Case 8 - Contributions: Simple Linear Regression and Time Series
Marlene Smith, University of Colorado Denver Business School
2
Contributions1: Simple Linear Regression and Time Series
Background
The Colorado Combined Campaign solicits Colorado government employees’ participation in a fund- raising drive. Funds raised by the campaign go to over 700 Colorado charities in all, including the Humane Society of Boulder Valley and the Denver Children’s Advocacy Center. Prominent state employees, such as university presidents, chancellors and lieutenant governors, head the annual campaigns. An advisory committee determines whether the charities receiving contributions provide the services claimed in a fiscally responsible manner.
All Colorado state employees may contribute to the fund. However, certain state institutions are targeted to receive promotional brochures and campaign literature. Employees in these targeted groups are referred to as “eligible” employees. Each year, the number of eligible employees is known in June. Fund-raising activities are then conducted throughout the fall. By year’s end, total contributions raised that year are tabulated.
The Task
It is now June 2010. The number of eligible employees for 2010 has been determined to be 53,455. Does knowing the number of eligible employees help predict 2010 year-end contributions?
The Data Contributions.jmp
This is an annual time-series from 1988 – 2009. The variables are contribution Year and:
Actual Total contributions to the campaign for the year in dollars Employees Number of eligible employees that year
Analysis The average level of contributions during this time period was $1,143,769, with a typical fluctuation of $339,788 around the average. The average number of eligible employees was 45,419, with a typical fluctuation of 9,791.
Exhibit 1 Summary Statistics for Actual and Employees
(Analyze > Tabulate; drag Actual and Employees in drop zone for rows as analysis columns. Then, drag Mean and Std Dev from the middle panel to drop zone for columns.
Note that in JMP versions 10 and earlier Tabulate is under the Tables menu.)
1Mel Rael, Executive Director of the Colorado Combined Campaign, graciously provided these data.
3
As we can see in Exhibit 2, contributions are growing over time:
Exhibit 2 Time Series Plot of Actual by Year
(Graph > Graph Builder; drag and drop Actual in Y and Year in X. Click on the smoother icon at the top to remove the smoother. Hold the shift key and click the line icon to add a line. Or, right click in the graph to select these options. Then, click Done.)
The long-term growth in contributions is attributable to two phenomena:
• The amount contributed per eligible employee is mostly upward (Exhibit 3, top). • The number of eligible employees is on the rise, particularly in the 1999 to 2002 campaign years
(Exhibit 3, bottom).
Exhibit 3 Time Series Plots of Actual per Employee and Employees
(Create a new column and rename it Actual per Employee, then use the Formula Editor to create the formula – Actual divided by Employees.
Follow the instructions for Exhibit 2 to create the graph for Employees.
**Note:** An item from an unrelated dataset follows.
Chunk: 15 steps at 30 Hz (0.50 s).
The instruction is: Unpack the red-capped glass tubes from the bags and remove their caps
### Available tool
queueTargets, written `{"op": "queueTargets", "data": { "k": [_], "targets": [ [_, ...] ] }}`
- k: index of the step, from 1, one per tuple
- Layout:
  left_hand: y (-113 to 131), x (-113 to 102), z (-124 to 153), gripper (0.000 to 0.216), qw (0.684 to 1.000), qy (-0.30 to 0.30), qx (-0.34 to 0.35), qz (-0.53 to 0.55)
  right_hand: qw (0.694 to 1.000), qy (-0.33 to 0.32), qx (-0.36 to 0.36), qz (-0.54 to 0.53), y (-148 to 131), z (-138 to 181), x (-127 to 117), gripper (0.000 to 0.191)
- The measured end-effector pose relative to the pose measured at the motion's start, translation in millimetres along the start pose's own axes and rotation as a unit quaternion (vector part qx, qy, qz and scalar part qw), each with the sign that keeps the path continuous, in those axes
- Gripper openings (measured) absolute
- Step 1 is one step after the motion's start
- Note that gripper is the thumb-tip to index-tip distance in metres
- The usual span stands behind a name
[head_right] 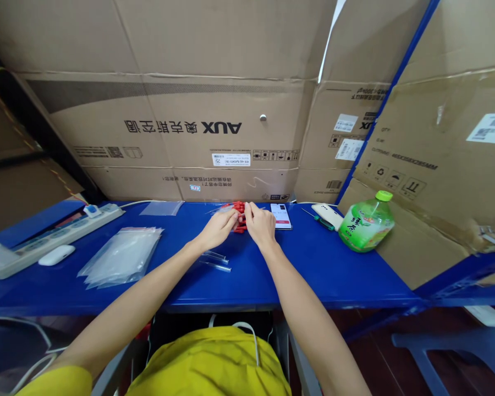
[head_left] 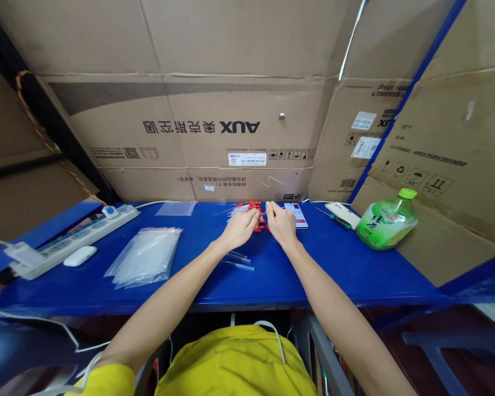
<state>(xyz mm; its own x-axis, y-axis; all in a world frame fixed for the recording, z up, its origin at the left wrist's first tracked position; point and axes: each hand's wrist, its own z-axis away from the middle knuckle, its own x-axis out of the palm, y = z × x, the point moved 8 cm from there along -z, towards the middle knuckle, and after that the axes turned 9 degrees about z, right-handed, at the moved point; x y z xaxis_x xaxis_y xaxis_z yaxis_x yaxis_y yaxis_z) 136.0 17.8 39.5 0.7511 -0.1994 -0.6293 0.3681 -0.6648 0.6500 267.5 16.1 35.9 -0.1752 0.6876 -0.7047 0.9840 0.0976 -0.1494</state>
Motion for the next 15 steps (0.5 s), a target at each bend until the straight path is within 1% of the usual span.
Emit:
{"op": "queueTargets", "data": {
  "k": [2,3,7,11,15],
  "targets": [
    [-1,2,-1,0.04,0.998,-0.015,-0.016,0.054,0.999,0.024,-0.019,0.014,-4,0,-6,0.047],
    [-1,3,-2,0.037,0.997,-0.022,-0.018,0.067,0.999,0.036,-0.029,0.021,-6,1,-8,0.048],
    [3,7,-2,0.024,0.997,-0.033,0.003,0.065,0.995,0.078,-0.06,0.031,-15,3,-13,0.049],
    [3,12,-2,0.026,0.993,-0.042,-0.003,0.114,0.99,0.114,-0.073,0.028,-20,6,-16,0.053],
    [-2,16,-3,0.026,0.988,-0.045,-0.028,0.148,0.988,0.127,-0.08,0.025,-22,7,-16,0.056]
  ]
}}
Then, click and drag Actual per Employee above Employees in Y, and release.
To change the markers for points, use the lasso from the toolbar to select the points (draw a circle around them). Then go to Rows > Markers and select a marker.)
4
The scatterplot and least squares regression line using Actual as the response variable and Employees as the predictor variable is shown in Exhibit 4. The formula for the regression line is found below the plot under Linear Fit. The slope of the fitted line, 33.555, estimates the contribution for each eligible employee over this time period. Hence, the model estimates an additional $33.56 in contributions for each eligible employee. Under Parameter Estimates, we see that the number of employees is a statistically significant predictor of year-end contributions; the p-value, listed as Prob > |t|, is < 0.0001.
The number of employees doesn’t perfectly predict contributions. Just over 93% of the variability in contributions is associated with variability in number of eligible employees (RSquare = 0.934907). Comparing the standard deviation of Actual ($339,788) to the root mean square of the regression equation ((RMSE = $88,832) suggests that a substantial reduction in the variation in contributions occurs by using the regression model to explain variation in year-end contributions.
Exhibit 4 Regression with Actual (Y) and Employees (X)
(Analyze > Fit Y by X. Use Actual as Y, Response and Employees as X, Factor. Under the red triangle select Fit Line. Note: To remove the markers in Exhibit 3, go to the Rows menu and select Clear Row States.)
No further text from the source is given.